- [Your objective]
Retype each line of the listing below, from the first through the one holding "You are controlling", with no other lines.

=== Begin Enclosure ===

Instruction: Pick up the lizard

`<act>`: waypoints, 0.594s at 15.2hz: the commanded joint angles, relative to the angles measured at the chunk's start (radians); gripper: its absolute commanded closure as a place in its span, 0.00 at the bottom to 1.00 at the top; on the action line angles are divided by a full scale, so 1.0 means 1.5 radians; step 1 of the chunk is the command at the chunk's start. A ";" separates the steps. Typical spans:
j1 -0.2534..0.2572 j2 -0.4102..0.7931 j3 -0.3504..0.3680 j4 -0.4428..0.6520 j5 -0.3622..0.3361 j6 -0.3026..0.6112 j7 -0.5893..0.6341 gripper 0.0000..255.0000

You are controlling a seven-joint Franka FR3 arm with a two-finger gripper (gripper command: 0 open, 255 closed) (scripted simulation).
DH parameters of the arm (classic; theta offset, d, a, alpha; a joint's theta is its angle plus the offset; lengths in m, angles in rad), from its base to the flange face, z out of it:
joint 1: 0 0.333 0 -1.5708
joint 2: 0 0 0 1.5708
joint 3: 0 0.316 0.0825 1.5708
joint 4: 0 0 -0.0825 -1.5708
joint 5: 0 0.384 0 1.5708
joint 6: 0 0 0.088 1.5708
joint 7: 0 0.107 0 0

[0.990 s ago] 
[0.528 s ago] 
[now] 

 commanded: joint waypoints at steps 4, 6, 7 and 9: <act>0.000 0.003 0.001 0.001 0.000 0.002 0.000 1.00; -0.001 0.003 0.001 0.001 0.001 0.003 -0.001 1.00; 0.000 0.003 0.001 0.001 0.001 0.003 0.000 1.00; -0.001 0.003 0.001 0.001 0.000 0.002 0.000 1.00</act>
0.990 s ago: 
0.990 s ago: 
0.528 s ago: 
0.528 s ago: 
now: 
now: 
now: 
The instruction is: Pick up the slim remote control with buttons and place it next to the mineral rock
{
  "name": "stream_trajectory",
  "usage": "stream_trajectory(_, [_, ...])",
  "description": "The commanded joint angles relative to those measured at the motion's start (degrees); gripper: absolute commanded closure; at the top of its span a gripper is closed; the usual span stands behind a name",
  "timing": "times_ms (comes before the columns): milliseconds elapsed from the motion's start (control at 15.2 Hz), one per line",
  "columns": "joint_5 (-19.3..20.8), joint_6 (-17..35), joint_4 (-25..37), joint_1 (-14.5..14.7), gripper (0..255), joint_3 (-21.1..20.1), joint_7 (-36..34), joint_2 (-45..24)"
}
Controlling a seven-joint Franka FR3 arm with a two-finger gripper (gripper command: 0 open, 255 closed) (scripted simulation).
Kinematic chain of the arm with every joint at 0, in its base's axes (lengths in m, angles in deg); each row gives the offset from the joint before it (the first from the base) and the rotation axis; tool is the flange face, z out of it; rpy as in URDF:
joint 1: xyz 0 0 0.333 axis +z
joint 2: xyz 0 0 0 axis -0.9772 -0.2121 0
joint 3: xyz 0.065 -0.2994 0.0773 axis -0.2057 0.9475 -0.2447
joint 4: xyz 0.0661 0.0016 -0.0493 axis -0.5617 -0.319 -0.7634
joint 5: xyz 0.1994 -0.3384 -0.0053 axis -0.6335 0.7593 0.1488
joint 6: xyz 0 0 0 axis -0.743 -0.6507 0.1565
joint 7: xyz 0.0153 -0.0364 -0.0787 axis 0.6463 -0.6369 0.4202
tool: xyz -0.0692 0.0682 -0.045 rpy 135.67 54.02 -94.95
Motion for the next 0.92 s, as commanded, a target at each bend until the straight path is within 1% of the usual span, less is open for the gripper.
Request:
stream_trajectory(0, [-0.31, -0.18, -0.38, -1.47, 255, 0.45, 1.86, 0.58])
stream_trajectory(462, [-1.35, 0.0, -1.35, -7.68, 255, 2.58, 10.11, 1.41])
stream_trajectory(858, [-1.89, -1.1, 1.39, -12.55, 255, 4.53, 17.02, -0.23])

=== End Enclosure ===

- [Output of the task]
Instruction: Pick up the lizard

`<act>`: waypoints, 0.594s at 15.2hz: the commanded joint angles, relative to the angles measured at the chunk's start (radians); gripper: its absolute commanded closure as a place in its span, 0.00 at the bottom to 1.00 at the top; on the action line angles are divided by a full scale, so 1.0 means 1.5 radians; step 1 of the chunk is the command at the chunk's start. A ";" separates the steps. Typical spans:
j1 -0.2534..0.2572 j2 -0.4102..0.7931 j3 -0.3504..0.3680 j4 -0.4428..0.6520 j5 -0.3622..0.3361 j6 -0.3026..0.6112 j7 -0.5893..0.6341 gripper 0.0000..255.0000

You are controlling a seven-joint Franka FR3 arm with a two-finger gripper (gripper command: 0 open, 255 closed) (scripted simulation).

The answer given above is complete.